** Dataset records follows **
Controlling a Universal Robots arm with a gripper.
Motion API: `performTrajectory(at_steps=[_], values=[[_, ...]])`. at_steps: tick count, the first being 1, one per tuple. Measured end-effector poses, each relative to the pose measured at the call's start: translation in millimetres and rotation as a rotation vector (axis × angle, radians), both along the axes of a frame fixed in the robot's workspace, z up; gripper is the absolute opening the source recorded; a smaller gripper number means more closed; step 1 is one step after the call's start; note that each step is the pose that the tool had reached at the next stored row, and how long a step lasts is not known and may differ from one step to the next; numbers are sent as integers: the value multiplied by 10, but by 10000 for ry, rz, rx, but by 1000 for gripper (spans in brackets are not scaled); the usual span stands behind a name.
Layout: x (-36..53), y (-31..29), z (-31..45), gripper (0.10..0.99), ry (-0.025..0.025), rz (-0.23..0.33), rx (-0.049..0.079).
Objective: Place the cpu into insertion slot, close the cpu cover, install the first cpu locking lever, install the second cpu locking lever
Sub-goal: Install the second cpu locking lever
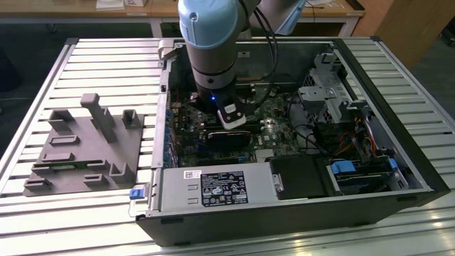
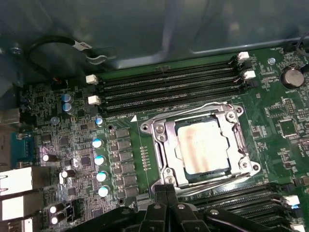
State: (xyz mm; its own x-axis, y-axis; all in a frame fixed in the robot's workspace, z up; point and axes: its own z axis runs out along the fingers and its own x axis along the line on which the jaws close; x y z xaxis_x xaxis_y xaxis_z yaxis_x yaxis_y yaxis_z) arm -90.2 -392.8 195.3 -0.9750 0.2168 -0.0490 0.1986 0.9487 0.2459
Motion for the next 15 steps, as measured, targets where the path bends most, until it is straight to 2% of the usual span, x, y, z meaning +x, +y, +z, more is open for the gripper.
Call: performTrajectory(at_steps=[15], values=[[-11, 0, -31, 106, 0, 0, 12]])
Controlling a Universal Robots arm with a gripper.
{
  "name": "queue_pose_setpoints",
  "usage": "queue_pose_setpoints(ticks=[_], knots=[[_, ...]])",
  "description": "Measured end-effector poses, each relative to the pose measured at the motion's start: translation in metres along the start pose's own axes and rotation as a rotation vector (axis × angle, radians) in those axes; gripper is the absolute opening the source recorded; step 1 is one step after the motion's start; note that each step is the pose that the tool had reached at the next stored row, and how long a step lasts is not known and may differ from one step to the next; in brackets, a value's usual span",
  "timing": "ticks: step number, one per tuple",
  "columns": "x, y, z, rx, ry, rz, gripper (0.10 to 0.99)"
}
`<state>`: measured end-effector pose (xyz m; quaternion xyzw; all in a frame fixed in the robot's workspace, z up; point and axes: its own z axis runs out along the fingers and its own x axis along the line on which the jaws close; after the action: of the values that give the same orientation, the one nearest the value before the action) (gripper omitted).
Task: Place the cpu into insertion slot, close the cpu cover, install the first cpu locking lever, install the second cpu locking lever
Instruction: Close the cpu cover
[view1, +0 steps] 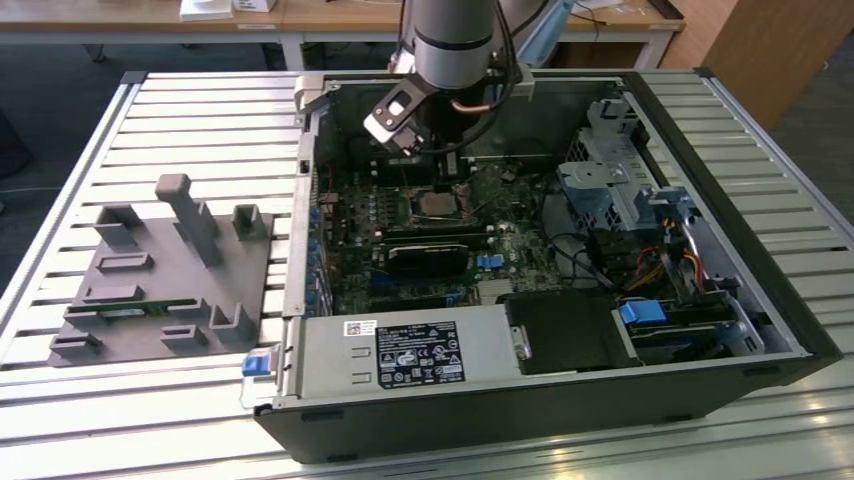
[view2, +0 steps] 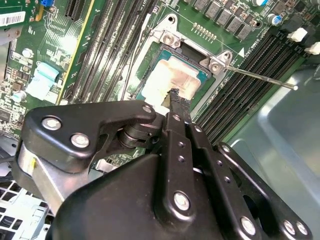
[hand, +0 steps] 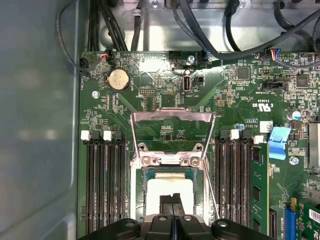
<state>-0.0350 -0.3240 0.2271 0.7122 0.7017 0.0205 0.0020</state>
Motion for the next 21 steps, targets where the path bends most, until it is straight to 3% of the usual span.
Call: queue_pose_setpoints(ticks=[12, 18, 21], knots=[[0.0002, 0.0003, -0.0078, 0.001, 0.0005, 0.0, 0.118], [0.0006, 0.0008, -0.024, 0.003, 0.0009, 0.0, 0.118], [0.0004, 0.0009, -0.0271, 0.003, 0.0018, 0.0, 0.118]])
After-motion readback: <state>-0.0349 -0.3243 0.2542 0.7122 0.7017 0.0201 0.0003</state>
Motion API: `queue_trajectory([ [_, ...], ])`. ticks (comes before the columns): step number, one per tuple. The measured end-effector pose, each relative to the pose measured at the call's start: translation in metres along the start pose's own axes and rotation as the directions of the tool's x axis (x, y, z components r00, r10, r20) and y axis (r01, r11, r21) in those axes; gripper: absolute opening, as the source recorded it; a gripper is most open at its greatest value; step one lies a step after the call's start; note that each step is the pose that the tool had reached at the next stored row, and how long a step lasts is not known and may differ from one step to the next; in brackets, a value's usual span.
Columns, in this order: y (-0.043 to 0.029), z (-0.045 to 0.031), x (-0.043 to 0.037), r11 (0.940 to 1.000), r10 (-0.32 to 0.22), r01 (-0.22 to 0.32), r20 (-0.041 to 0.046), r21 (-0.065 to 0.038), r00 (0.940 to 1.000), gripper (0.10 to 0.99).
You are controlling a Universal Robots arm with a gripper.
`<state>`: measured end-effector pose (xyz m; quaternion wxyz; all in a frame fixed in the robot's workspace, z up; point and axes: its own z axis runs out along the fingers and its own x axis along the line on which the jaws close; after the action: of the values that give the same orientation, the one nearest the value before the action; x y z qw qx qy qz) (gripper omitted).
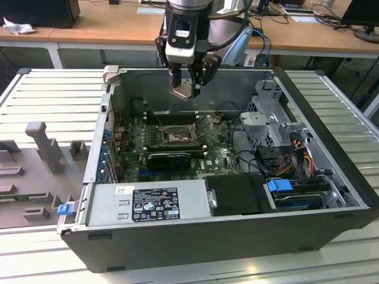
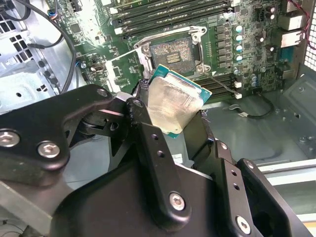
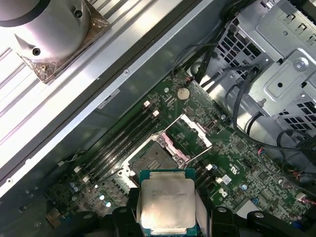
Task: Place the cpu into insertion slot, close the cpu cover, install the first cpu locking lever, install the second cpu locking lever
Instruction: 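Place the cpu into insertion slot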
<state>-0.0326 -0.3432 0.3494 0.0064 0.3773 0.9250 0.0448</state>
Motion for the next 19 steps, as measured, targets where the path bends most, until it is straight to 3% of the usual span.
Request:
queue_trajectory([
  [19,-0.0002,0.0025,-0.0001,0.9947,0.103,-0.103,0.0090,-0.003,0.9947,0.529],
])
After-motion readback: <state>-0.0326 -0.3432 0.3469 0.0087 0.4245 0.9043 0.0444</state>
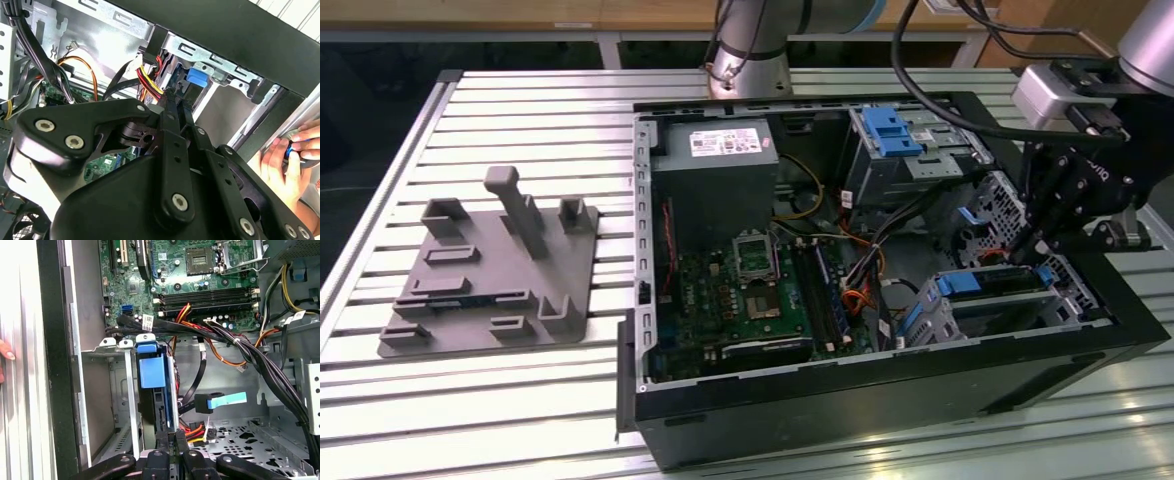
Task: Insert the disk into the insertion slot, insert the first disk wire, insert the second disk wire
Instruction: 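Insert the first disk wire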
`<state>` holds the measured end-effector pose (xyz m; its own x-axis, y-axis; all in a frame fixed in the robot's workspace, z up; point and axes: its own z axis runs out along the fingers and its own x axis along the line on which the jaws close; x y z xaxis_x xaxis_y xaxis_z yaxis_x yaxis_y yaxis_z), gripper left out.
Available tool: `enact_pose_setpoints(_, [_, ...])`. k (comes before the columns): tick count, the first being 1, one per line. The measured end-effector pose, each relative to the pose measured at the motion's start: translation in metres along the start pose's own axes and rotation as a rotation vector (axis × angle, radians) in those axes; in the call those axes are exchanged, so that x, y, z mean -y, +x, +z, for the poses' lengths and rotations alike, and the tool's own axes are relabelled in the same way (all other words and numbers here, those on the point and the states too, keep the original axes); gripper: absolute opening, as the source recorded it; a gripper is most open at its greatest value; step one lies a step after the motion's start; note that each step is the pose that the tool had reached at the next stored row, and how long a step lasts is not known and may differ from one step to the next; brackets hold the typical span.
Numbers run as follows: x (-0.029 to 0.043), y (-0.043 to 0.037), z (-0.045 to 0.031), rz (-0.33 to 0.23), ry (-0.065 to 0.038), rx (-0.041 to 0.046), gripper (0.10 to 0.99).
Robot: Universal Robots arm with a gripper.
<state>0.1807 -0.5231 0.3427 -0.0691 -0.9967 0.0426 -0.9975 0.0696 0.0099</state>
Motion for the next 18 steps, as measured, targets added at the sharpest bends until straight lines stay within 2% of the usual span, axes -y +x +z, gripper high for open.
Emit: enact_pose_setpoints(18, [0.0000,0.0002,0.0023,-0.001,-0.003,-0.0012,0.173])
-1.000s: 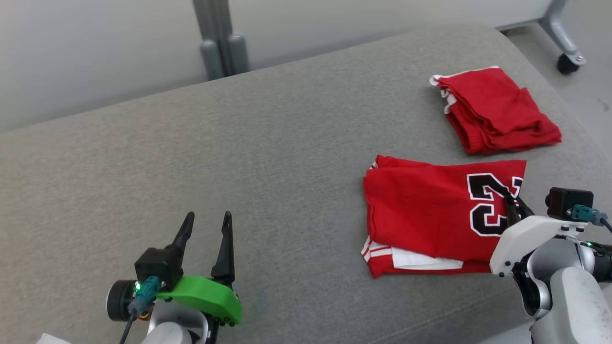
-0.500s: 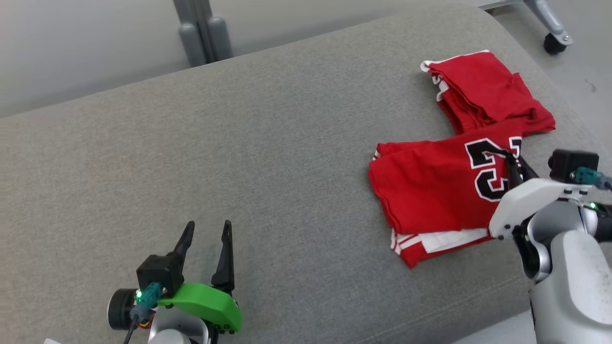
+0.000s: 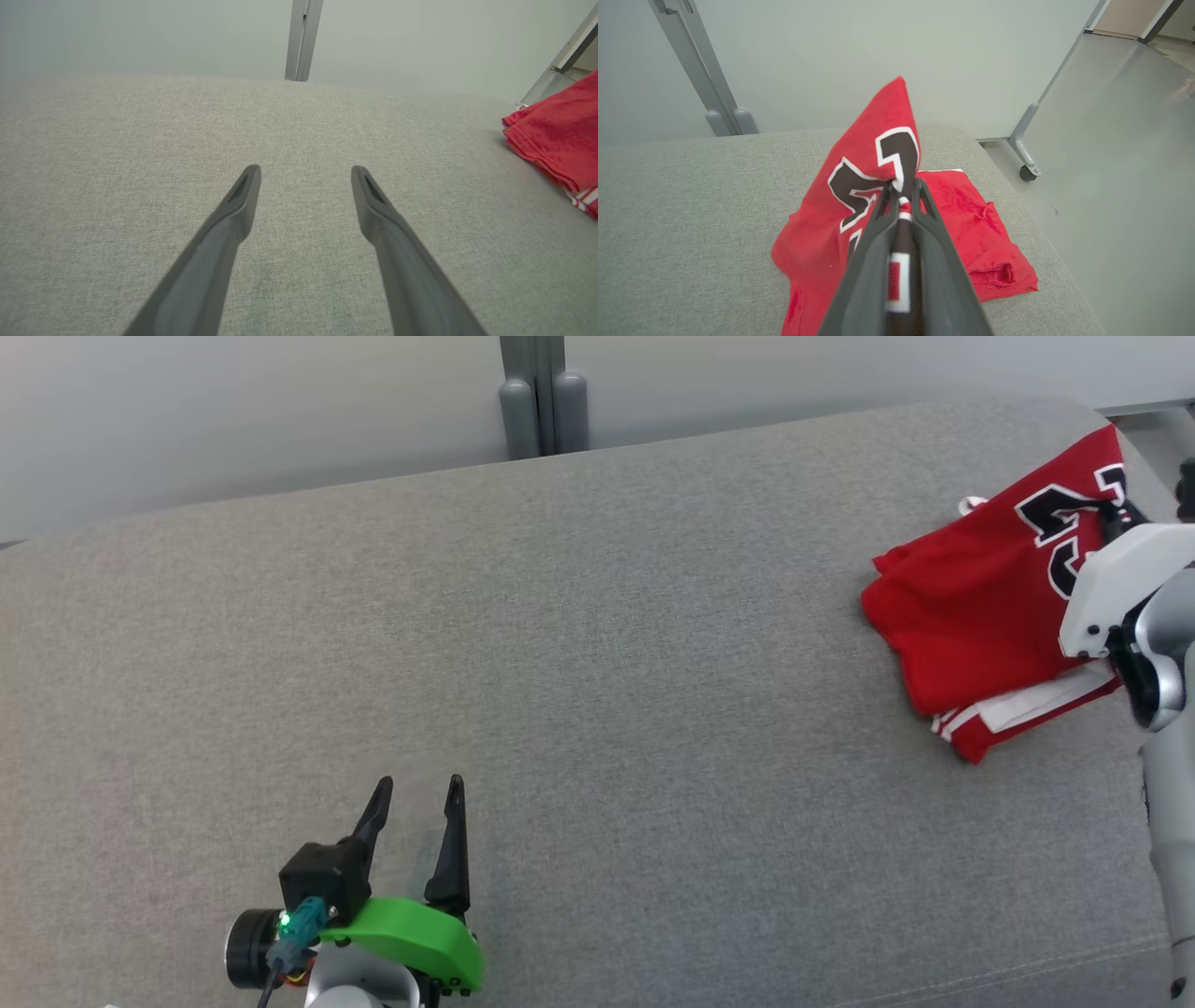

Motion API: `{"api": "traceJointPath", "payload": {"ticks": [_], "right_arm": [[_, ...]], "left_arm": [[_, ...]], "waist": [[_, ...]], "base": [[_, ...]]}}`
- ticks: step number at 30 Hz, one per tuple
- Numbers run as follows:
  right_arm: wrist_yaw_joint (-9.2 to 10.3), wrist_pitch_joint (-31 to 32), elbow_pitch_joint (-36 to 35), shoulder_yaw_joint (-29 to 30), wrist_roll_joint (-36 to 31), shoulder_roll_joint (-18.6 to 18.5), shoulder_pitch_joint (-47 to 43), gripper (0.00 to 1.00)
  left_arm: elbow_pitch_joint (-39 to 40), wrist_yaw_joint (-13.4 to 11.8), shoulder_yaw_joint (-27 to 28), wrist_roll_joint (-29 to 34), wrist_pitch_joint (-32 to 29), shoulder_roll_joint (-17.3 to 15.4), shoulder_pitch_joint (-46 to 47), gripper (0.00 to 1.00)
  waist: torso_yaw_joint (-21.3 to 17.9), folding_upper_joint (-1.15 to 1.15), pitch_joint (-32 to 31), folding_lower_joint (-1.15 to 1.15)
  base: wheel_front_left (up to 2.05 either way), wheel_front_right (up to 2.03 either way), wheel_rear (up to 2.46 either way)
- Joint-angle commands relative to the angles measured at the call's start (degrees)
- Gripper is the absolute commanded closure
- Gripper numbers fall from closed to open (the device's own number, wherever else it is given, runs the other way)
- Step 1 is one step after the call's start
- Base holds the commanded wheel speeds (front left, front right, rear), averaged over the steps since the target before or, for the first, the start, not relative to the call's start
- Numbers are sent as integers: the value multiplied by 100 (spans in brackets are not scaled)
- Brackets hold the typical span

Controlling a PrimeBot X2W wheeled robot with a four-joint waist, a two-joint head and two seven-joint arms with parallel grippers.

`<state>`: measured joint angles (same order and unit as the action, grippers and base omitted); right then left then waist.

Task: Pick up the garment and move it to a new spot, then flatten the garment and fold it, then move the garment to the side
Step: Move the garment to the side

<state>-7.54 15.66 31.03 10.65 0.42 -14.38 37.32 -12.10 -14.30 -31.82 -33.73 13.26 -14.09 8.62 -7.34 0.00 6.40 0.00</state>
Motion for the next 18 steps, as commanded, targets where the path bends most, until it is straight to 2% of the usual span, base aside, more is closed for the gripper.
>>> {"api": "traceJointPath", "payload": {"ticks": [1,11,18], "right_arm": [[12,49,111,-36,-3,-124,146,100],[12,372,814,-121,-68,-1303,777,100],[12,235,1182,69,-119,-1891,950,100]], "left_arm": [[-26,8,-1,19,34,-10,2,0],[62,17,-54,105,-30,-101,234,0],[238,-35,-86,191,-141,-227,336,0]], "waist": [[191,0,55,0],[542,0,379,0],[693,0,731,0]], "base": [[0,0,0],[0,0,0],[0,0,0]]}}
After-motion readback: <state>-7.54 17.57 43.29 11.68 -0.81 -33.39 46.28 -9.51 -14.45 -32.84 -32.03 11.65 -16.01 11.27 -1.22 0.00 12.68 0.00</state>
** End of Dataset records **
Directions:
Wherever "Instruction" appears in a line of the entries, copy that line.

Solution to the problem:
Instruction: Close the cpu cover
Instruction: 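Place the cpu into insertion slot
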Instruction: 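Insert the first disk wire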

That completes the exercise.